Título: Caminhos perigosos para ciganos e latinos
Autor:
Fonte: O Globo, 04/09/2010, Opinião, p. 6

A União Europeia tem salvaguardas para proteger seus cidadãos de serem deportados sem justa causa pelos países-membros. Mas a França se vale de uma lei da UE, que permite a livre movimentação de seus cidadãos, para deportar ciganos para a Bulgária e para a Romênia. Nas últimas semanas foram 283, elevando o total este ano para 8.313, contra 7.875 em 2009. Os ciganos são a maior minoria étnica na UE, com uma população de 10/12 milhões nos 27 países que a compõem e nos que estão na fila para entrar. Do lado de cá do Atlântico, estatísticas confiáveis dão conta de que o número de imigrantes ilegais nos EUA caiu para 11,1 milhões em 2009, depois do pico de 12 milhões em 2007. O autor do estudo, Pew Hispanic Center, atribuiu isso à redução no número de imigrantes ilegais dos países latino-americanos, excetuado o México, que buscam melhores condições de vida nos EUA. O fato é relacionado à grande recessão na economia americana e às rígidas medidas de repressão adotadas pelas autoridades americanas.

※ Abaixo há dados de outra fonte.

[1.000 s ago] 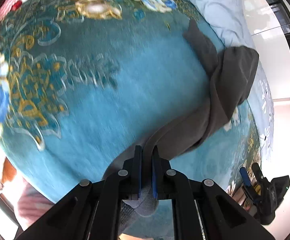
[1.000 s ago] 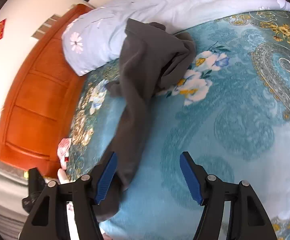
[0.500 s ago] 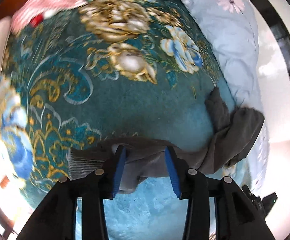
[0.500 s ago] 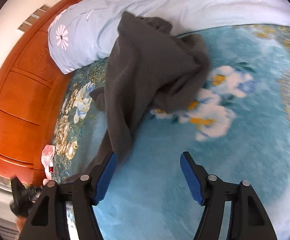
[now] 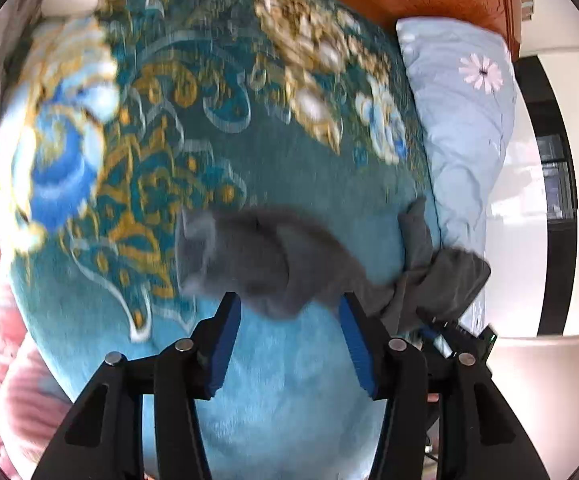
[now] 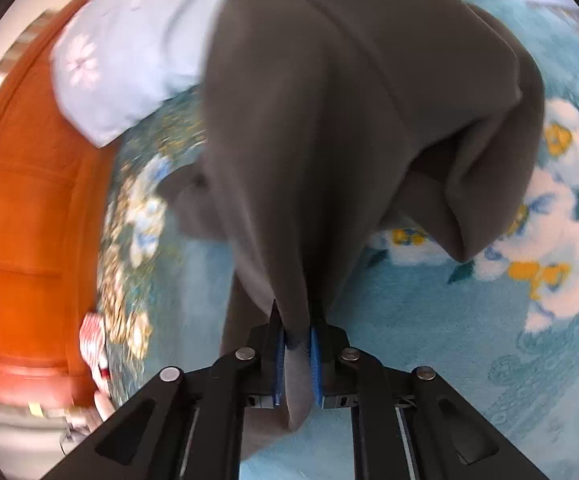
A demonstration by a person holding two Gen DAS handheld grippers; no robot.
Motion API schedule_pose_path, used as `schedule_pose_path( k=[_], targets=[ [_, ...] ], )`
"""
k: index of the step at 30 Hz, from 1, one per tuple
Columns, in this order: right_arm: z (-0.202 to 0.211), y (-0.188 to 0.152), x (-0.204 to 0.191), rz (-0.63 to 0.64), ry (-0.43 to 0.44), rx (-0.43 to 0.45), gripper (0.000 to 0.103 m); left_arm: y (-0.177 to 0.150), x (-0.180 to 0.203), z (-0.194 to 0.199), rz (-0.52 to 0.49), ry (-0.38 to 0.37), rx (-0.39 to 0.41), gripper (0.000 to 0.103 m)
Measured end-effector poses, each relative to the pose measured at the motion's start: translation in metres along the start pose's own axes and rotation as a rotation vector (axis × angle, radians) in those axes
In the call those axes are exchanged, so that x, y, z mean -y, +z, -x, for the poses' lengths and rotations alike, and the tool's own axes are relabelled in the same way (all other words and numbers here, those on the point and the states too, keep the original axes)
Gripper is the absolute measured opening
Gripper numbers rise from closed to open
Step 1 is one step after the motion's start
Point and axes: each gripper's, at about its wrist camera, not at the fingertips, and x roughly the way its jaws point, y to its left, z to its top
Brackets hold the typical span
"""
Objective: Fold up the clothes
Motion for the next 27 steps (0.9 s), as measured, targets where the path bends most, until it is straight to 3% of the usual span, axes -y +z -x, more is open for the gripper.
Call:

Mas por trás da fria estatística se escondem casos escabrosos, como a descoberta do massacre de 72 imigrantes ilegais, entre eles brasileiros, que cruzavam o estado mexicano de Tamaulipas rumo aos EUA. Segundo a ONG mexicana Sem Fronteiras, os migrantes são agora um dos alvos do crime organizado no México, porque são uma forma fácil e rápida de ganhar dinheiro. O sequestro de migrantes para pagamento de resgates tornou-se uma das atividades dos cartéis do tráfico que se digladiam no México. A chacina dos 72 em Tamaulipas foi atribuída ao cartel Los Zetas, que controla as rotas e quadrilhas de tráfico de seres humanos na fronteira com os EUA há pelo menos dez anos. Na Europa, a situação se complica com o racismo e a xenofobia atávicos. Um diretor do Banco Central alemão foi exonerado ao defender, em livro, a tese de que o país está ficando mais burro porque os imigrantes muçulmanos, a quem atribui inteligência inferior, têm mais filhos que os alemães. Nesse contexto, a política francesa de expulsão dos ciganos mereceu reparos da Comissão Europeia (o Executivo da UE): ¿Ao decidir sobre expulsões, a legislação francesa não se refere explicitamente à obrigação de examinar todas as circunstâncias individuais.¿ Por isso, a Comissão pede informações detalhadas ao governo francês sobre essa prática. É bom mesmo que o faça. Os ciganos têm tradições e características que tornam difícil sua assimilação pelos países que os hospedam. Contudo, a Declaração Universal dos Direitos Humanos, adotada pela ONU em 1948, vale também para eles. Já o caso dos imigrantes latino-americanos que buscam o ¿eldorado americano¿ chama a atenção para a necessidade de melhoria das condições econômicas e sociais da América Central, de onde sai a maioria deles. Segundo a ONG Sem Fronteiras, 45% dos detidos ao tentar chegar aos EUA são da Guatemala, 32,8% de Honduras, 14,6% de El Salvador. São países que precisam de ajuda para desenvolver instituições suficientemente robustas para combater o crime e a impunidade. E também de assistência econômica para que, com menores desigualdades e melhor padrão de vida, a população não tenha que emigrar. A economia se globaliza, mas a mão de obra enfrenta barreiras na busca por trabalho.